It is Possible to be Moved by the Flag of Zion Waving
There are those who find it difficult to connect to the joy of Jerusalem Day, because they see no difference between the War of Independence, after which Jerusalem was divided into two parts, and the Six Day War, after which the two parts of the city were not really united. It is not just young people who did not personally experience the miracle of the liberation of Jerusalem. For many of them, the two wars are almost the same.
Even in the eyes of the adults among us, Israel’s wars today are seen as the many stages of an open-ended war of independence. There were 19 years in which the people of Israel could not reach Beit-El and Hebron, the Western Wall and the Temple Mount. Since then, 52 years have passed, and the people of Israel can reach these places, but do not always bother to do so.
There are also those who do not celebrate this day, because they do not know how. A deep national feeling is still ingrained in them: They are among the many – most of the Jews in the State of Israel – who observe the rituals of brit milah, Passover seders, and Yom Kippur fasts. They live the dream of the return to Zion and are connected to the Wall and Jerusalem, despite a leftist mainstream that refers to the liberation of Jerusalem and Judea and Samaria with ambivalence, if not worse.
But aside from observing the “mitzvah” of outdoor barbecues, we have not yet found an appropriate way to observe even Independence Day. Perhaps it is a good thing that the smells of the mangalim (barbecue grills) have not yet taken over Jerusalem Day as well.

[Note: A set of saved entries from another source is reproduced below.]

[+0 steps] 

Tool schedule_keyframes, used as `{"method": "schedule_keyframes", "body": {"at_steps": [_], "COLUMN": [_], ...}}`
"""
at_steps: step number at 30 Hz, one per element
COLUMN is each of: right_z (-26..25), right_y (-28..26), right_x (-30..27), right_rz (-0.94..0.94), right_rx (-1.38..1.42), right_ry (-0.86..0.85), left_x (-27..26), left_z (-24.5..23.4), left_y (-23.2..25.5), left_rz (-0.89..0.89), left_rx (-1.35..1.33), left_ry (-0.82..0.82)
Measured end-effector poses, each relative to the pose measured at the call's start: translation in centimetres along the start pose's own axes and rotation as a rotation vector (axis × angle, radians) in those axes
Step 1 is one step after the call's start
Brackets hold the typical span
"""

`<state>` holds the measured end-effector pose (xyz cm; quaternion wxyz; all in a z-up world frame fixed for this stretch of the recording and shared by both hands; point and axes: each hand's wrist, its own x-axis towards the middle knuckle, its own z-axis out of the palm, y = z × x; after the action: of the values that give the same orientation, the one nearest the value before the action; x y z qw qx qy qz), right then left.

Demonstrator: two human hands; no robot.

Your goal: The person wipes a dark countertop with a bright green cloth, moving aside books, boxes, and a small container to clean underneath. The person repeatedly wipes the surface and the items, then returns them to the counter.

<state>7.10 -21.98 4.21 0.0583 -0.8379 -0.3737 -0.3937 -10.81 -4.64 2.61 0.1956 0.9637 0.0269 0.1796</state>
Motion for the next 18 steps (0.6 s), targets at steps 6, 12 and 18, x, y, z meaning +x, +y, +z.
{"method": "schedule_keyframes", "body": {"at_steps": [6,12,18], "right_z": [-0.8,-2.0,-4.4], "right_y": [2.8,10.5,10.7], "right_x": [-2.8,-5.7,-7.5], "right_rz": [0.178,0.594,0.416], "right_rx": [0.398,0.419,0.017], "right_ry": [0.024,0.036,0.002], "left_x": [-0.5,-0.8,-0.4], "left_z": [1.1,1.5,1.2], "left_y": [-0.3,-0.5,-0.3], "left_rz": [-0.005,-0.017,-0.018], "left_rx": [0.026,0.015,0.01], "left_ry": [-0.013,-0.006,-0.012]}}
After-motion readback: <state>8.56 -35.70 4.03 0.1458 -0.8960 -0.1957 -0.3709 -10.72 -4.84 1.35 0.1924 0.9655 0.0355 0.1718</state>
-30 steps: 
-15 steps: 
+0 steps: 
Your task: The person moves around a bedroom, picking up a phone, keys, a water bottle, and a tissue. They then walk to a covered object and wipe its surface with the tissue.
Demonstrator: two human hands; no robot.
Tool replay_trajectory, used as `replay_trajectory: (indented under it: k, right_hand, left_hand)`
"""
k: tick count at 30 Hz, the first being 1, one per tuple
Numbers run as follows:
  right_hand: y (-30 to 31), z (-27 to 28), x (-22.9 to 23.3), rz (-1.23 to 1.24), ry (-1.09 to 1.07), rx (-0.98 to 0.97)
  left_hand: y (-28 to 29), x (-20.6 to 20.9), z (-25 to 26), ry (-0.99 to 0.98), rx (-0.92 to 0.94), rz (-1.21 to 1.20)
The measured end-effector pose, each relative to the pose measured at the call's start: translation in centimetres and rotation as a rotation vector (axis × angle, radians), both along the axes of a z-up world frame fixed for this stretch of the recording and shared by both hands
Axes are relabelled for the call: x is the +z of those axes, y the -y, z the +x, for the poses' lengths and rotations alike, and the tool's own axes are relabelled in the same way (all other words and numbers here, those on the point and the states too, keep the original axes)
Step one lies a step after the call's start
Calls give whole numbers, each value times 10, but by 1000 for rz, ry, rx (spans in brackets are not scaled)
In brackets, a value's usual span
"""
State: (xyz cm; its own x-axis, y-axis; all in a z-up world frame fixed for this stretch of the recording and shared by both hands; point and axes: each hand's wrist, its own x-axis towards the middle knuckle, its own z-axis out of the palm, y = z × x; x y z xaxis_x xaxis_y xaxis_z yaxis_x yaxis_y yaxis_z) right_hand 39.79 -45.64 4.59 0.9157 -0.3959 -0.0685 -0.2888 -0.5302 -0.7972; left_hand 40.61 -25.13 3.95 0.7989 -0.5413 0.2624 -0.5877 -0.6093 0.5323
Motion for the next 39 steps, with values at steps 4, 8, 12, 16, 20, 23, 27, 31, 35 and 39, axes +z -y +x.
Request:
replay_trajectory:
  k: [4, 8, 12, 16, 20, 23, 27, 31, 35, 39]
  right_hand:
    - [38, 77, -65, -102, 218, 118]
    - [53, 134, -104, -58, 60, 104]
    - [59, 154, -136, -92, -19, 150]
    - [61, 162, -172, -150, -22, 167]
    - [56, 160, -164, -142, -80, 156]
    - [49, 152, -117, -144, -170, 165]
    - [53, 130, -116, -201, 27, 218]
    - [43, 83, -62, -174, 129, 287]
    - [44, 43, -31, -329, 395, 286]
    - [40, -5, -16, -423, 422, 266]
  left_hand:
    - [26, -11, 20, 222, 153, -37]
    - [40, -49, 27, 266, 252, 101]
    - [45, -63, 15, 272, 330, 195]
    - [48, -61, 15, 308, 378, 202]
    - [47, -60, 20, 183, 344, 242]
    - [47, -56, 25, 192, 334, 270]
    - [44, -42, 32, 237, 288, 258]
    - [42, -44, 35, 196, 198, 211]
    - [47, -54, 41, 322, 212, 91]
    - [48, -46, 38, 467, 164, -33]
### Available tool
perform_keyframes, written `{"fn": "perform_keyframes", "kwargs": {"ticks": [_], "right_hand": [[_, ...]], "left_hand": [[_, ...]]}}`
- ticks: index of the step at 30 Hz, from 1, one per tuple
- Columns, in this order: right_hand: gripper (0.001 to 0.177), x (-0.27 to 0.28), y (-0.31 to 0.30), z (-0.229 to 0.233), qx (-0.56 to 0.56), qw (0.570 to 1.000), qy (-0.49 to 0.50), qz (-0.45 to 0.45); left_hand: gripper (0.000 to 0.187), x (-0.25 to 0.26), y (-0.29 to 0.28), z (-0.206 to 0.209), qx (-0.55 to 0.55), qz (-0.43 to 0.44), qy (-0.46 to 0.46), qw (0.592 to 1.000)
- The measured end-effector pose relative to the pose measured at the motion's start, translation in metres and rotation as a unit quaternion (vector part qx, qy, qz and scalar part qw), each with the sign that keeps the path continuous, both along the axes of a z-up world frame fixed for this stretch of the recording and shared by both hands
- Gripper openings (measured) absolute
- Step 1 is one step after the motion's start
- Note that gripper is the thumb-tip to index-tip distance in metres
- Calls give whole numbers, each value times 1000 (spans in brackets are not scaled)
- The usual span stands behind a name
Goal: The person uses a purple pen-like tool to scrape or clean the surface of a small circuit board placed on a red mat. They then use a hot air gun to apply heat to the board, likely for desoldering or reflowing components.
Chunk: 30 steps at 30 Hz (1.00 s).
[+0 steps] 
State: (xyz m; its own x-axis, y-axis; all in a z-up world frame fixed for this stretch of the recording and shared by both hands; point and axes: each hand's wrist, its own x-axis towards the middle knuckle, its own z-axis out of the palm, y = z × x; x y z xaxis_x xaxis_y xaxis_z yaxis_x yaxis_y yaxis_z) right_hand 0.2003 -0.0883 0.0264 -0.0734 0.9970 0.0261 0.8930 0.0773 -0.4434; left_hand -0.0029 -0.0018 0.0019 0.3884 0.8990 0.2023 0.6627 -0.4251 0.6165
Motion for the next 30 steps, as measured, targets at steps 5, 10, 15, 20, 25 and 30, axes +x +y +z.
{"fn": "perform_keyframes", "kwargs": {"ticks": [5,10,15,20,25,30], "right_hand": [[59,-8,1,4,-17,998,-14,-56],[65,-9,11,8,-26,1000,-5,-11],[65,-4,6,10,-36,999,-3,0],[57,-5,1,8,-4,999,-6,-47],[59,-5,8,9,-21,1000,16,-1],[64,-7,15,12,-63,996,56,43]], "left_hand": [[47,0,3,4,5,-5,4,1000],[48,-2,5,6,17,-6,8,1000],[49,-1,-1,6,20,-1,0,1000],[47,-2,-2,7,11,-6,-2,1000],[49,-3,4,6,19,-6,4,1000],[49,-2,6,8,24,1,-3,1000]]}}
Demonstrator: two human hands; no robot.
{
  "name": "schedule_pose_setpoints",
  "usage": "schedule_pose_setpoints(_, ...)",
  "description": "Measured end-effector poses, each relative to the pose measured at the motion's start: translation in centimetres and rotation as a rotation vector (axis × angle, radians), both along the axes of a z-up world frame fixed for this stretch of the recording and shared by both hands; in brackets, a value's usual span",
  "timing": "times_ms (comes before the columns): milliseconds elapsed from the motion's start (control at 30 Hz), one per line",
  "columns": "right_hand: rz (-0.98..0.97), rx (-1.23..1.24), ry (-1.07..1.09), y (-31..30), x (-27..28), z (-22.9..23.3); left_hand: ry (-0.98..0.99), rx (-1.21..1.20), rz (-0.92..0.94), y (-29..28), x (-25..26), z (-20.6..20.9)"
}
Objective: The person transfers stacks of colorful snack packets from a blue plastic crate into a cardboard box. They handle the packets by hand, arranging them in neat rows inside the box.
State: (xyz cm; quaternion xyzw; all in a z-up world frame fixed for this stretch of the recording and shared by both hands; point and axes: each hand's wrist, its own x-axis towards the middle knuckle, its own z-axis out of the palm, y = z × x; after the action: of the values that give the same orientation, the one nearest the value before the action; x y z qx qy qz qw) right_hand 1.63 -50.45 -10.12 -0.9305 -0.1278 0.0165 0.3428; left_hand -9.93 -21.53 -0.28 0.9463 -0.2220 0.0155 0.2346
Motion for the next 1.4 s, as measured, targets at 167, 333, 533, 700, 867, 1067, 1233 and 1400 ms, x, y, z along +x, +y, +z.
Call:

The religious-Zionist public views Jerusalem Day as a true holiday, rejoicing in flag waving and parades, and hoping that other audiences will join in. The enthusiastic grasp of these values by the religious part of the public creates the impression that these ideals are their monopoly. But no one appointed religious Zionists as God’s PR firm.
The process of returning to Zion occurs on a daily basis in Israel. But sometimes the light intensifies so much that people are dazzled, and do not see that the news headlines are the prophecies of the Bible being fulfilled. It is possible to be thankful for miracles and wonders, to be moved by the sight of the flag of Zion waving in the wind and to believe that the flag of Jerusalem will still be proudly carried here.
Emuna Elon is a writer. Her essay is based on a conversation she had with the Institute’s Yoav Friedman.
Emuna Elon, Hartman Institute Fellow Micah Goodman , historian and writer Muki Tzur , historian and writer, will participate in an evening of conversation and song about Jerusalem Day on June 2, 2019, at the Shalom Hartman Institute in Jerusalem. Get full information about the event (in Hebrew) here and register to attend on the Hartman website .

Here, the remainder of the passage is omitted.